» Task requirements: What lines below include the string "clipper"? Pick them out and copy them.

» Given data:
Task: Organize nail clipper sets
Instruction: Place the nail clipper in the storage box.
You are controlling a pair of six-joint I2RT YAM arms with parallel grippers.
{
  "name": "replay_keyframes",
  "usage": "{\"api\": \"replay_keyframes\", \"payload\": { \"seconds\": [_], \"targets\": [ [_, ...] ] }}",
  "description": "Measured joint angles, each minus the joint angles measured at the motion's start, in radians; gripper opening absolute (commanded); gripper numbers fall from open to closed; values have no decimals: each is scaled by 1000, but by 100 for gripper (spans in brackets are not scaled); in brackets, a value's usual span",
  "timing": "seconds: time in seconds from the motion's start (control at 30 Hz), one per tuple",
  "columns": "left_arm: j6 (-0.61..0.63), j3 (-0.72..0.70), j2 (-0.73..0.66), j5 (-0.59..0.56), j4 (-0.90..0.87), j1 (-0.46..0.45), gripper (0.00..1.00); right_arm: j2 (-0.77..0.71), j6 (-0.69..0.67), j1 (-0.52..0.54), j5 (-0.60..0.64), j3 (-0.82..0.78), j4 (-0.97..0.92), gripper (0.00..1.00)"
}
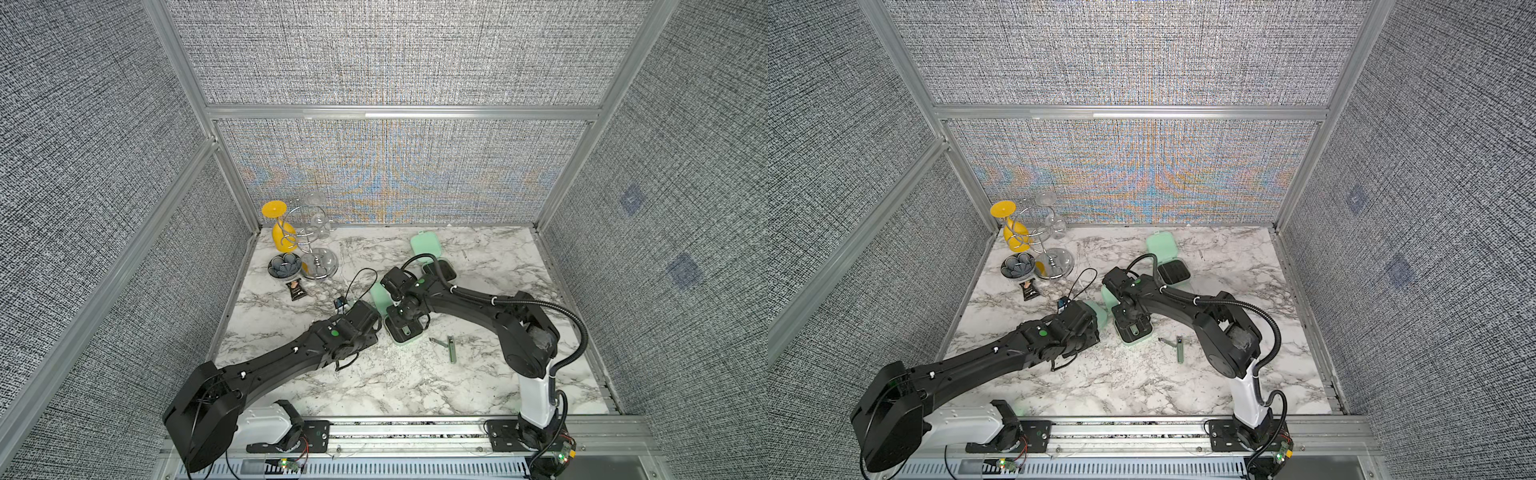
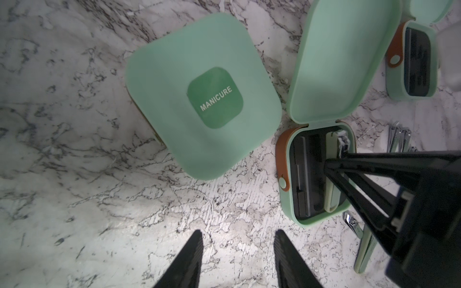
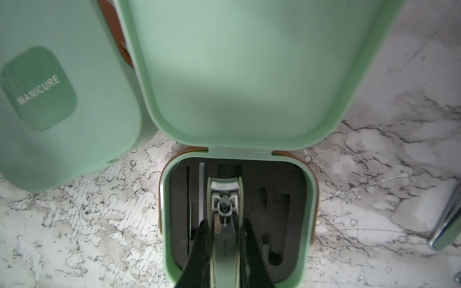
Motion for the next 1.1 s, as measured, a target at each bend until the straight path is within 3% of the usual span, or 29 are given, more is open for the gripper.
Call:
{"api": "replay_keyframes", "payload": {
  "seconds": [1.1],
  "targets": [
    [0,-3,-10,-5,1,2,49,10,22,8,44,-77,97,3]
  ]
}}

» Answer space:
Task: Organize nail clipper sets
Instruction: Place the nail clipper in the storage box.

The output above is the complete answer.